Pacific shipping company Matson Inc. announced Monday it has started the installation of scrubbers on six ships deployed in its Hawaii and China-Long Beach Express services to reduce its fleet emissions in line with the regulations established by the International Maritime Organization (IMO) that take effect Jan. 1.
The installation of the exhaust cleaning systems will cost an estimated $10 million per ship, a Matson spokesperson told American Shipper Thursday via email. The Maunawili and Manulani will receive scrubbers this year, while installation work on the Manukai will begin this year and finish in early 2020. The three additional ships — the R.J. Pfeiffer, Manoa and Maunalei — will receive scrubbers in 2020.
The IMO 2020 mandate requires ships to use fuel with a sulfur content of 0.5% or less, which is down from the fuel with a 3.5% sulfur content used today, unless they are equipped with scrubbers to remove sulfur from the engine exhaust. Matson said new low-sulfur fuels designed to meet the stricter emission standard have been in development for years, but there is still uncertainty about their costs and availability.
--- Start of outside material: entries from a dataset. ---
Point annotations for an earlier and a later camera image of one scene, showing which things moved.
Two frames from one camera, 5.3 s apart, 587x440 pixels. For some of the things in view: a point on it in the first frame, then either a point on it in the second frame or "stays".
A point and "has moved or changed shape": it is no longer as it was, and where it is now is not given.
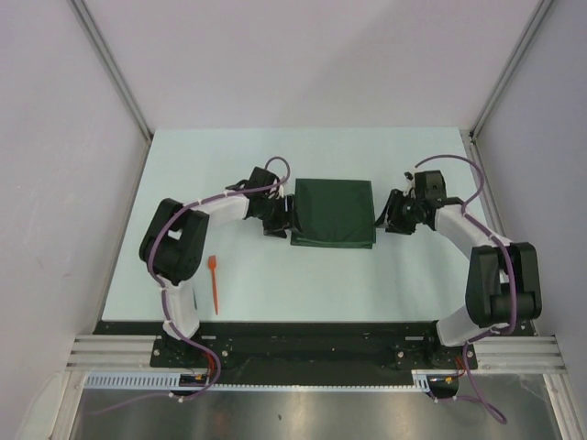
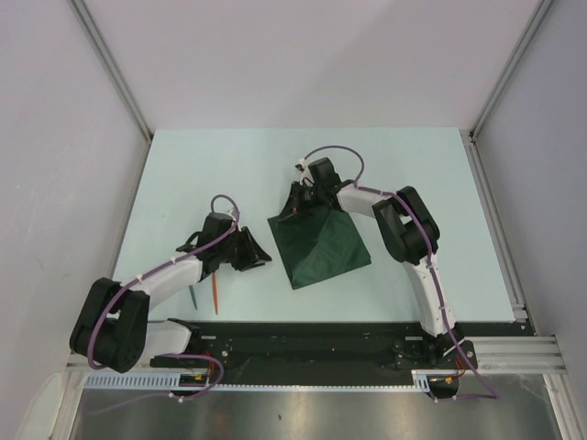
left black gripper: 286,221 → 253,256
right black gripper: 390,216 → 293,204
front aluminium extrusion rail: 492,354 stays
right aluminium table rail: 487,201 stays
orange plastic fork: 211,260 stays
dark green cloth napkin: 337,214 has moved or changed shape
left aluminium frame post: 99,43 stays
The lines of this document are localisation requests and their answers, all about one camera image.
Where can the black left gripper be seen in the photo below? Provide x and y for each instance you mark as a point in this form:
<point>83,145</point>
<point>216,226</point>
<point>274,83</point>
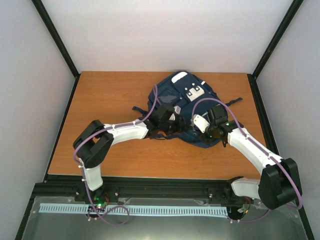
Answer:
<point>180,126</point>

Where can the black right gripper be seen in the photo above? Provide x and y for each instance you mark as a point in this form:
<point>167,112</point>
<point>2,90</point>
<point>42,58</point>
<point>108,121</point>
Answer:
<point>201,136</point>

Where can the navy blue backpack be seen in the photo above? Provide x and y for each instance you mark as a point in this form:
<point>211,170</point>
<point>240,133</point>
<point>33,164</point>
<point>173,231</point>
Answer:
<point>183,90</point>

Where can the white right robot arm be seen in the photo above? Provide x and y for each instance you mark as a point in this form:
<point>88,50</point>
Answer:
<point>279,182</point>

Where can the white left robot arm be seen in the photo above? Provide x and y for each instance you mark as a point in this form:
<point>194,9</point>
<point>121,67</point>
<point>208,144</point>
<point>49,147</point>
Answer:
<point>92,145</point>

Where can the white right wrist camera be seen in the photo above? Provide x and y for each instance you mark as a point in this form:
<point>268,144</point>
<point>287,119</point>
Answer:
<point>200,122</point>

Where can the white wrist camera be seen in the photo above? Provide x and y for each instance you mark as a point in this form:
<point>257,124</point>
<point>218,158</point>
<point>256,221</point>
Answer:
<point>175,114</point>
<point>200,122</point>

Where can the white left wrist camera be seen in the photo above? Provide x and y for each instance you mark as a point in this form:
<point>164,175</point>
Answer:
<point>175,114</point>

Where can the light blue cable duct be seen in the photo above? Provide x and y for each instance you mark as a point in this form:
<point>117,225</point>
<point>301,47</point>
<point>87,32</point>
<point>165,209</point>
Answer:
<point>136,210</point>

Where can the black aluminium frame rail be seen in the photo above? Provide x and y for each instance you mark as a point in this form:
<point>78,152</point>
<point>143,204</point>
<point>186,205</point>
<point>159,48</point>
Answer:
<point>117,189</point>

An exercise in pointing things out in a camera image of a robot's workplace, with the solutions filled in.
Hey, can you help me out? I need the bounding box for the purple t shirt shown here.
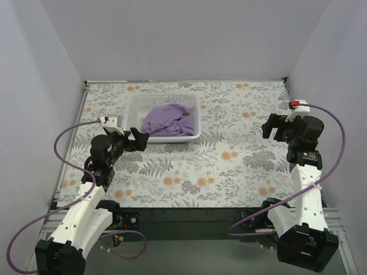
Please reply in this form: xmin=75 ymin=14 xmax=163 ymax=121
xmin=142 ymin=104 xmax=195 ymax=137

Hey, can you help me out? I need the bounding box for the white plastic basket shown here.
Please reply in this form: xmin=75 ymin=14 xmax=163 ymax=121
xmin=123 ymin=93 xmax=202 ymax=143

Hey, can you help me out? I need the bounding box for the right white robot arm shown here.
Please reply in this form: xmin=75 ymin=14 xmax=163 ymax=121
xmin=259 ymin=114 xmax=339 ymax=273

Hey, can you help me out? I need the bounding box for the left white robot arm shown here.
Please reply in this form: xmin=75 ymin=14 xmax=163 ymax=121
xmin=35 ymin=127 xmax=149 ymax=274

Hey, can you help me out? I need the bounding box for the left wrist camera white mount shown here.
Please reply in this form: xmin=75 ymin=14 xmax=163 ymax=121
xmin=98 ymin=115 xmax=124 ymax=137

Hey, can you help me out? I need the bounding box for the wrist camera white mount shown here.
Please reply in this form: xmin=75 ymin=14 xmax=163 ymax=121
xmin=98 ymin=115 xmax=124 ymax=137
xmin=286 ymin=100 xmax=310 ymax=122

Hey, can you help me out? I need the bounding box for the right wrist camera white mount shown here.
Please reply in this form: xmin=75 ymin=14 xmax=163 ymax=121
xmin=286 ymin=100 xmax=310 ymax=122

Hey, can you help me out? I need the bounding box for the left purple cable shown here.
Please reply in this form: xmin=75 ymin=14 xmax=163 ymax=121
xmin=6 ymin=119 xmax=147 ymax=272

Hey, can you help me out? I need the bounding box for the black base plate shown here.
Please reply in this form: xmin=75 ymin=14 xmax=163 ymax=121
xmin=88 ymin=207 xmax=293 ymax=241

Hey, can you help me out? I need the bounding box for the aluminium frame rail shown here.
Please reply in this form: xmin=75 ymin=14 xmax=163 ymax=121
xmin=41 ymin=208 xmax=358 ymax=274

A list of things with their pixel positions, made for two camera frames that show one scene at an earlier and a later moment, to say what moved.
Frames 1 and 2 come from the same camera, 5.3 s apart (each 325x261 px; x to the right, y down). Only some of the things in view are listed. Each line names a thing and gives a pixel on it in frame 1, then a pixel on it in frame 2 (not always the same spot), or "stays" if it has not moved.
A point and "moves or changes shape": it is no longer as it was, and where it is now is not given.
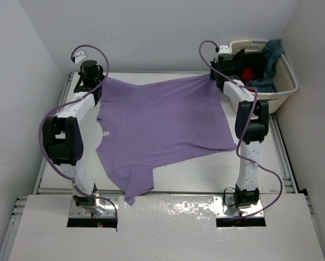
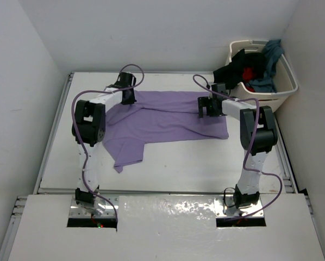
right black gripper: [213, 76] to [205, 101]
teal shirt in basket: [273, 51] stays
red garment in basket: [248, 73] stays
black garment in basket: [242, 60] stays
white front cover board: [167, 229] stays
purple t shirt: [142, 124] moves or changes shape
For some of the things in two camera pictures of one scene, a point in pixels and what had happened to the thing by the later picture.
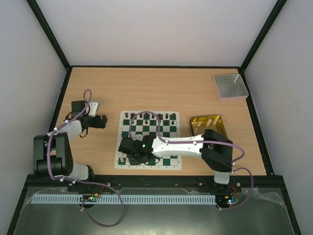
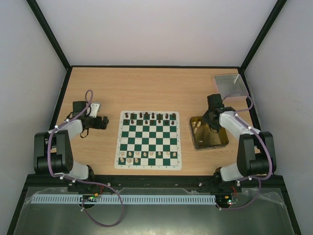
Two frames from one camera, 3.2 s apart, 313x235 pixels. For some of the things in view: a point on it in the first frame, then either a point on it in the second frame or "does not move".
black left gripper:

“Because of unpredictability in the way fuel markets may develop over the next few years, Matson’s IMO compliance strategy retains the flexibility to implement the most economical solutions as conditions evolve,” Senior Vice President and Chief Commercial Officer John Lauer said in a statement.
Matson’s fleet renewal program is replacing four older ships with new vessels that are equipped with dual-fuel engines designed to run on new low-sulfur fuels or liquefied natural gas (LNG). The company said it invested more than $400 million in its 3,600-TEU Aloha Class containerships. The Kaimana Hila was christened in March and its sister ship, Daniel K. Inouye, went into service in November.
Two additional ConRo ships in the Kanaloa Class, which will be built on a 3,500-TEU vessel platform with enclosed garage space for up to 800 vehicles or breakbulk cargo, represent an investment of more than $500 million, the company said. The Lurline is scheduled to be completed in the fourth quarter and the Mastonia is slated for completion in the first quarter of 2020.
“The two ships will replace three diesel-powered vessels in active service, which will be moved to reserve status,” Matson’s website reads. “With delivery of the Kanaloa Class ships, along with its two new Aloha Class ships, Matson will have completed the renewal of its Hawaii fleet, allowing it to retire its seven older steamship vessels that will no longer comply with environmental regulations in 2020 without substantial modification.”
Matson, which reported a first-quarter net income of $12.5 million, also installed scrubbers on three vessels in its Alaska fleet in 2015 and 2016.